DATA SHOWN:
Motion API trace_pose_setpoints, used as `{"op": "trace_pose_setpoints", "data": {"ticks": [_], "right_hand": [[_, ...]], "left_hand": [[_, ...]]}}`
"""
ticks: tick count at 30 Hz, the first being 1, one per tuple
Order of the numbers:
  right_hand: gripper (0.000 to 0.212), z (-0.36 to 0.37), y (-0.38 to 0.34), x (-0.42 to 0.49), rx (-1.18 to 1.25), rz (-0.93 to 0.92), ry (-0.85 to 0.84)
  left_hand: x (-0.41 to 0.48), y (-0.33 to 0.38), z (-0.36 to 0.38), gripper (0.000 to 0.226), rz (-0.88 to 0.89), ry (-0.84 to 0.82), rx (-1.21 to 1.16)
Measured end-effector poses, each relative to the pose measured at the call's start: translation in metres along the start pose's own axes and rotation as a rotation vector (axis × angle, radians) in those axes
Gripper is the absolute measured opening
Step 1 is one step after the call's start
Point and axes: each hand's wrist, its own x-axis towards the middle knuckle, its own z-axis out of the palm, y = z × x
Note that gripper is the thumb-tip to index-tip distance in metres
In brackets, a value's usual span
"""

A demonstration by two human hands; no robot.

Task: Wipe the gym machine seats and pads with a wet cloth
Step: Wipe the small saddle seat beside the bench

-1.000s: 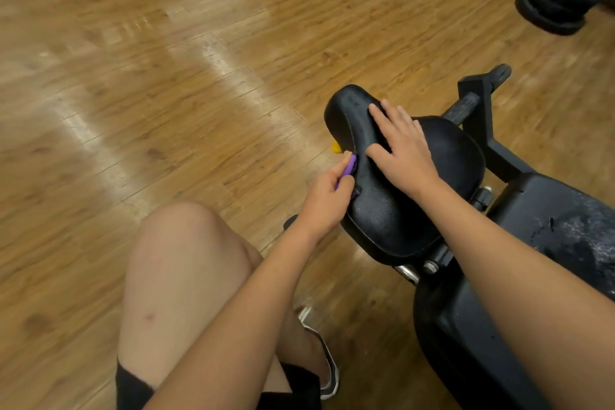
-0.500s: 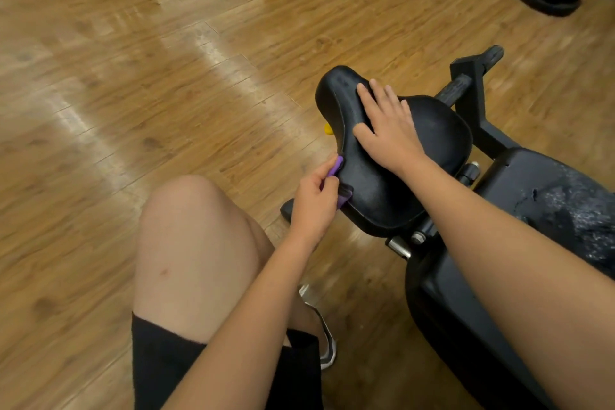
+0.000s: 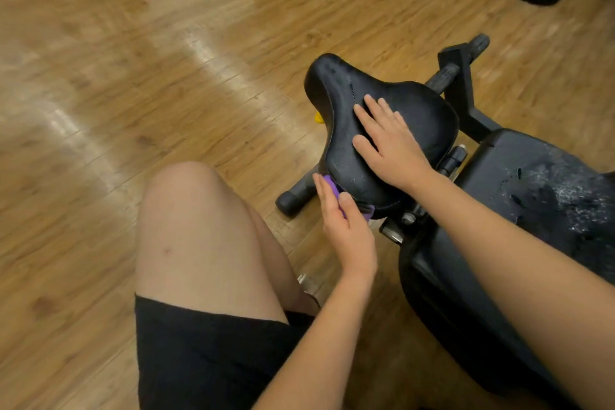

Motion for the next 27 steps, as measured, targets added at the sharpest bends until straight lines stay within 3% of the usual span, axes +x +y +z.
{"op": "trace_pose_setpoints", "data": {"ticks": [5, 10, 15, 21, 24, 27], "right_hand": [[0.058, 0.003, -0.003, -0.002, -0.004, 0.009, 0.019], [0.057, 0.002, 0.000, -0.005, -0.006, 0.011, 0.044], [0.057, 0.001, -0.005, -0.003, 0.005, 0.010, 0.053], [0.057, 0.002, -0.001, -0.005, 0.005, 0.012, 0.054], [0.057, 0.001, 0.001, -0.005, 0.015, 0.011, 0.068], [0.057, 0.001, -0.001, -0.005, 0.021, 0.006, 0.061]], "left_hand": [[0.019, 0.003, 0.006, 0.049, 0.145, 0.053, 0.119], [0.023, -0.004, 0.025, 0.049, 0.038, 0.198, 0.077], [-0.028, -0.031, 0.030, 0.056, 0.059, 0.073, 0.085], [0.022, -0.010, 0.014, 0.051, 0.088, 0.113, 0.070], [0.007, -0.009, 0.029, 0.052, -0.016, 0.178, 0.046], [-0.045, -0.016, 0.038, 0.054, -0.066, 0.110, 0.027]]}}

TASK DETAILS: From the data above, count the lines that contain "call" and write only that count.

REPLY TO THE EXERCISE: 2